Ah oui, la neige. Entre 10 et 15 cm demain soir ! Mais rien au-dessous de 200m.
Je t'embrasse.
Écrit par : Cica | 26/10/2012
Si je sais, tu l'as écrit! Et même si je ne me manifeste pas toujours, je lis tout!
Et je me répète, mais tu n'es pas un vieux crouton! Certes tu as dépassé les 60 ans, et alors? Ce n'est pas ça qui est important! Même si tu n'as plus 20 ans, tu restes jeune à ta façon, justement par cette vivacité d'esprit que tu racontes via les blind tests!
D'ailleurs tu as bien raison en soulignant que l'important c'est d'avoir pu marcher à côté de ce fameux banc... j'espère que ça t'aura un peu réconcilié avec toute cette histoire!
Écrit par : CriCri | 26/10/2012
Ce n'est pas coquetterie de ma part, CriCri, mais la retraite fait vraiment prendre de l'âge ! On s'installe dans une sorte de ron-ron, dont du reste on n'est pas mécontent, on se réfugie dans ses souvenirs, et aussi, le corps commence à se rebeller d'avoir tout subi pendant 60 ans ! Pour moi, depuis un an : bronchite qui m'a duré 3 mois, hernie discale, hypertension....!

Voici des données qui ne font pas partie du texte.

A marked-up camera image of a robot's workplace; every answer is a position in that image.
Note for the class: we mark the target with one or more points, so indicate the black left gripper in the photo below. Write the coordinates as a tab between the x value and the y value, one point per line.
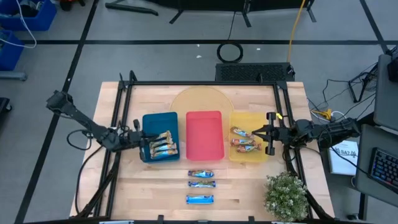
135	138

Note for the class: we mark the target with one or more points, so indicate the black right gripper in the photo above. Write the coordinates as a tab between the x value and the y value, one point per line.
283	133

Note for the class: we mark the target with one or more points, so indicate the brown wrapper granola bar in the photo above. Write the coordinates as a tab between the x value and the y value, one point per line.
242	132
243	142
248	148

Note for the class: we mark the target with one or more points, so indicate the blue wrapper granola bar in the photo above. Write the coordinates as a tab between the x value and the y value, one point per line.
200	199
201	173
201	184

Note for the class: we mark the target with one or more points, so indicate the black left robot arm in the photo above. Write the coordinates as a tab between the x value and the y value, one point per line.
77	115

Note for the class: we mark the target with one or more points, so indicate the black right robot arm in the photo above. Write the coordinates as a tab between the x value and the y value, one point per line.
335	129

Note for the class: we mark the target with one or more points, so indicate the blue plastic bin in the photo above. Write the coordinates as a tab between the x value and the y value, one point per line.
160	121

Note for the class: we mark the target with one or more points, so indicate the yellow plastic bin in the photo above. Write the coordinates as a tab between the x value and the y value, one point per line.
248	157

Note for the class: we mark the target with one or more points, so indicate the red plastic bin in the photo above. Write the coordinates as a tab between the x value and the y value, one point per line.
205	137

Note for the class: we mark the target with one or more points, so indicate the yellow power strip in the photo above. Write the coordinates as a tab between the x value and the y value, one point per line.
323	114

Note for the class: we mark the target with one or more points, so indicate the round wooden board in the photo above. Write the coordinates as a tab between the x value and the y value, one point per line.
202	99

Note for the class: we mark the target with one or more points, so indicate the black perforated computer case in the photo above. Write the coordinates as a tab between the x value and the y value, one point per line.
252	72

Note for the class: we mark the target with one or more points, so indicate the green potted artificial plant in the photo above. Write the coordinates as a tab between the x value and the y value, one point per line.
286	196

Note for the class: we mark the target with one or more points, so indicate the white paper booklet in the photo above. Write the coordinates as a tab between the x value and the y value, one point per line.
342	161

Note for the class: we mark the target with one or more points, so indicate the black folding stand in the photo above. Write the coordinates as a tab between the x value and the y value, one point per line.
353	87

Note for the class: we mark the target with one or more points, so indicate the grey desk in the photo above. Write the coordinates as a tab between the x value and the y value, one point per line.
387	102
363	161

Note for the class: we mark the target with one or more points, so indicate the black backlit keyboard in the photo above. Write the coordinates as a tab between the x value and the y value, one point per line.
385	168

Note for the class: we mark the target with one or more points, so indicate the black bar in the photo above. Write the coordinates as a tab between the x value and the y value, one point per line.
130	8

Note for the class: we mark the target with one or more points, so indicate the black partition screen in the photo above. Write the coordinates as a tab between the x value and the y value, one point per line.
217	3

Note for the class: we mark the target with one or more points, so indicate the black desk device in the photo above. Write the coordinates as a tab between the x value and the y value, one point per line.
393	70

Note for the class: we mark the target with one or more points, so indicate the grey metal foot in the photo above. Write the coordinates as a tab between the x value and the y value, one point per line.
12	76

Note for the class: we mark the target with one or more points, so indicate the blue storage crate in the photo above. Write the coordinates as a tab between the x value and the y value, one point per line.
9	56
43	18

Quand à l"histoire", elle fait partie de moi, et si je ne devais retenir que deux femmes dans ma vie, ce serait Brigitte et Nathalie. Nathalie ce n'est (hélas) pas encore "réglé", et je me demande si un jour ce le sera vraiment, même si la "Cicatrice" se voit de moins en moins, la blessure est encore à fleur de peau, certaines chansons me font encore monter les larmes aux yeux. Moins qu'il y a 10 ans, 5 ans, mais encore...
A propos de chanson, en voici une, d'Annie Cordy, qui te parlera sûrement lol ;-))

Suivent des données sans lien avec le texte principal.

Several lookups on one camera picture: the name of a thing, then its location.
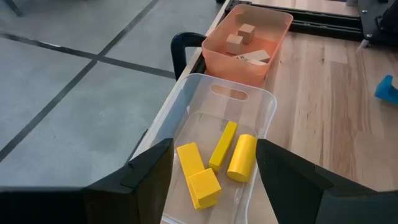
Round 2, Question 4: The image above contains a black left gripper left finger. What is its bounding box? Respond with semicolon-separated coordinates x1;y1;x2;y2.
0;138;174;224

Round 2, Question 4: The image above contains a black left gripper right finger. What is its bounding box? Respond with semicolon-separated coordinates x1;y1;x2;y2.
256;139;398;224

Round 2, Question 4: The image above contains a yellow wooden cylinder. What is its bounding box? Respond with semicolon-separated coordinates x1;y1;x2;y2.
226;134;258;183

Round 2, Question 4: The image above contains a yellow rectangular wooden block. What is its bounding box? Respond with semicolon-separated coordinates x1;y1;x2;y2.
176;142;218;210

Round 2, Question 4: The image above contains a small yellow wooden cube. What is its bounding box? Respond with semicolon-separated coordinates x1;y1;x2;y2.
188;167;222;207

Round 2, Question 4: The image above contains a thin yellow wooden bar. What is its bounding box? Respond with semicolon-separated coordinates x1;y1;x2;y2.
208;121;239;173

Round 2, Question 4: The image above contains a blue rectangular wooden block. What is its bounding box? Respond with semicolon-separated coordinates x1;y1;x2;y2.
374;74;398;105

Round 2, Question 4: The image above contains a long printed plain wooden block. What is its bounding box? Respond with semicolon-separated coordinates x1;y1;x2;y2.
234;49;271;65

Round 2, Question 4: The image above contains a plain wooden cube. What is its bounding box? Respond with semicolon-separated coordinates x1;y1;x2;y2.
225;34;244;55
238;23;256;44

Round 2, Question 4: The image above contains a clear plastic bin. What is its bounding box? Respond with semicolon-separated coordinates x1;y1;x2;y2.
152;73;277;224

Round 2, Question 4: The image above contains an orange translucent plastic bin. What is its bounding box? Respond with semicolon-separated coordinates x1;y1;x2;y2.
201;3;294;88

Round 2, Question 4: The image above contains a black table clamp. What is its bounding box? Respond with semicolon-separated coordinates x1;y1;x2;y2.
170;32;208;81

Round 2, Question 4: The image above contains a black aluminium frame rail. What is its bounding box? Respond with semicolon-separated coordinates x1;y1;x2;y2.
223;0;364;42

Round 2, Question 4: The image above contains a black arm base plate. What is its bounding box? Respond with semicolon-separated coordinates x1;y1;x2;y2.
357;0;398;46

http://youtu.be/nhpYbVO_-gA
Bisous
Écrit par : Cica pour Cricri | 27/10/2012
Je me souvenais de son prénom, je me souvenais de l'histoire, alors j'ai très vite deviné.
Tu y retourneras ?
Écrit par : Cristophe | 05/11/2012
Oui.... Mais il me fallait marcher près de ce banc. Il représentait pour moi une grosse charge émotionnelle, que j'ai je crois désamorcée.

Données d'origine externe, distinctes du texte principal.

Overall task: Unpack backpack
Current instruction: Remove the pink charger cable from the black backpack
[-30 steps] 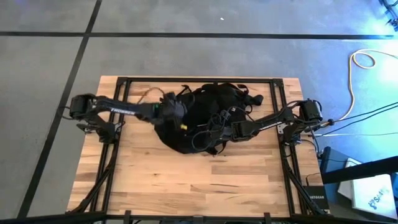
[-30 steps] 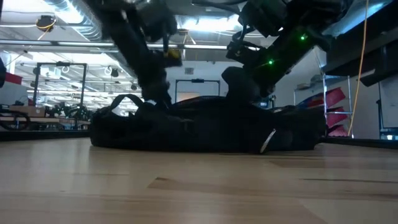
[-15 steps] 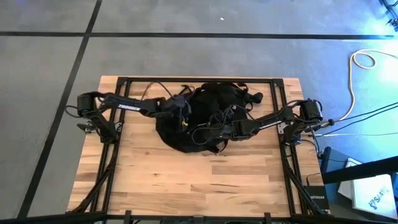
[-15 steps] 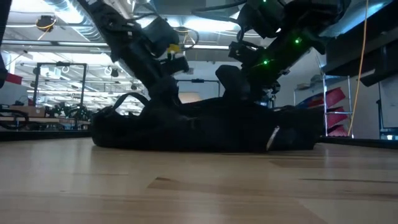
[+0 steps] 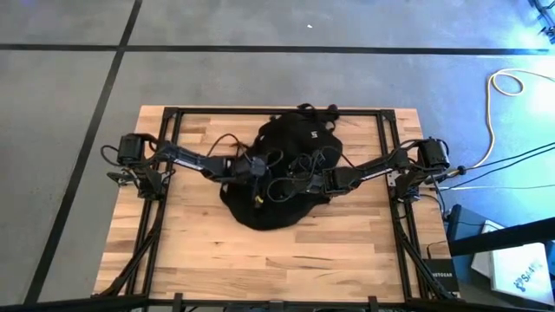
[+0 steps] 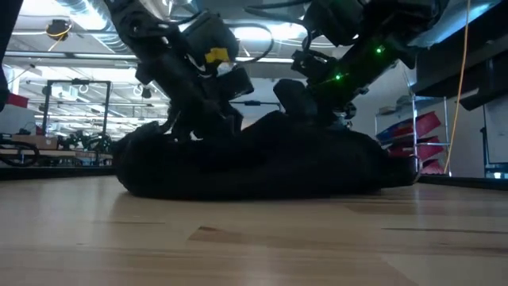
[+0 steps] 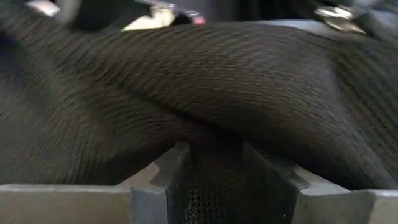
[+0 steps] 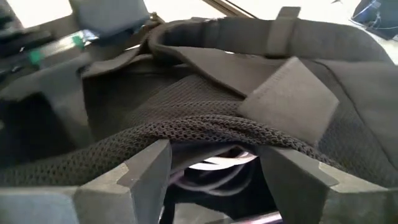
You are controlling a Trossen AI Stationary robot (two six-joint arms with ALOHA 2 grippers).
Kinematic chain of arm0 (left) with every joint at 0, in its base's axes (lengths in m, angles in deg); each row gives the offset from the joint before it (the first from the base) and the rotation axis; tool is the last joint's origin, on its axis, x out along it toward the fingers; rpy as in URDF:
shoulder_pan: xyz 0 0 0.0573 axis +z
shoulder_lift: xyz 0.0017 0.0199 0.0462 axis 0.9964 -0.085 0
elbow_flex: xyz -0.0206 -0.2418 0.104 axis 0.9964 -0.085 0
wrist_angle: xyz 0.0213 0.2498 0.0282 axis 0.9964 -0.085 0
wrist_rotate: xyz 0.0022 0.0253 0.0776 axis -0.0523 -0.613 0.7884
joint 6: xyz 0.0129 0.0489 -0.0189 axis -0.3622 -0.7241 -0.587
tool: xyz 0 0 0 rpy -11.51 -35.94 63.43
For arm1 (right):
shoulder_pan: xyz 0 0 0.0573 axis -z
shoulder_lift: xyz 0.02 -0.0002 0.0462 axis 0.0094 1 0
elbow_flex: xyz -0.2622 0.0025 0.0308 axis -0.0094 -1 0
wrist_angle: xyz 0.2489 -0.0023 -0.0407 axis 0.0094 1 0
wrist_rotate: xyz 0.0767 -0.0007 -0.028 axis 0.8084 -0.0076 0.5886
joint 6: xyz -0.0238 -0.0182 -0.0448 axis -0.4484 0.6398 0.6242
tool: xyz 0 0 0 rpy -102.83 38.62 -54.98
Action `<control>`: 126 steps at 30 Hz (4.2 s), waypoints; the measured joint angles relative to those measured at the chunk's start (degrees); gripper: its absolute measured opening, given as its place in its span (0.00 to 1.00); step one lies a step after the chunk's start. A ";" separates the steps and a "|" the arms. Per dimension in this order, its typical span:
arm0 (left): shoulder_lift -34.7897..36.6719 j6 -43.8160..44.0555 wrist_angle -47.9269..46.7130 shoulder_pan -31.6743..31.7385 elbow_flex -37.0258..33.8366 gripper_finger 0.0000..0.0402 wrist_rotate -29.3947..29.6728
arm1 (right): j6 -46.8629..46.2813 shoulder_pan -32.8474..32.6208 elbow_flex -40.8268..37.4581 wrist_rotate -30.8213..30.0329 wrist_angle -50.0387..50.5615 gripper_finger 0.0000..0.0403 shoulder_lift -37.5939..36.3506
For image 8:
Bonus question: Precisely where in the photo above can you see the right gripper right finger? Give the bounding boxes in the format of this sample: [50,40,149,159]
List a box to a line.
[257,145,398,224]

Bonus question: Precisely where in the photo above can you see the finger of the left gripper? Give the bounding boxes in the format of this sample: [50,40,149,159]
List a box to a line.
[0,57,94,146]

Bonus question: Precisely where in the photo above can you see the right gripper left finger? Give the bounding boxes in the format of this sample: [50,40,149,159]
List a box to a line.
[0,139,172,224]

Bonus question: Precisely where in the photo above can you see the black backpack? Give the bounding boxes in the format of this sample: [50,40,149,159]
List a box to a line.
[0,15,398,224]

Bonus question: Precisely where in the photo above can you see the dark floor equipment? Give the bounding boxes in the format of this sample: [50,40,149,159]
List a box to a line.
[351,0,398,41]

Curieux quand même que j'aie été marqué par cette histoire-là, qui en fait n'aura duré que quelques mois, plus que par exemple mon largage par mon ex-épouse (sur le coup, oui, j'ai perdu 30 kilos en 6 mois, mais 9 mois après je retombais amoureux !!!!)
Si, finalement, la réponse est dans une chanson de Rod Stewart : "The first cut is the deepest"....
Écrit par : Cica pour Cristophe | 06/11/2012
Je viens d'y retourner. Toujours un pincement au coeur (un premier amour ne s'oublie jamais) mais en revanche le "vieux monsieur" que je décrivais à laissé place à un autre homme, qui a dans sa tête 20 ans de moins. Miracle du Destin, le soir de ce 25 je recevais un "message" qui allait être le début de quelque chose qui allait changer complètement ma vie.
La boucle est bouclée, "de la première à la dernière fois". Cette fois la Vraie.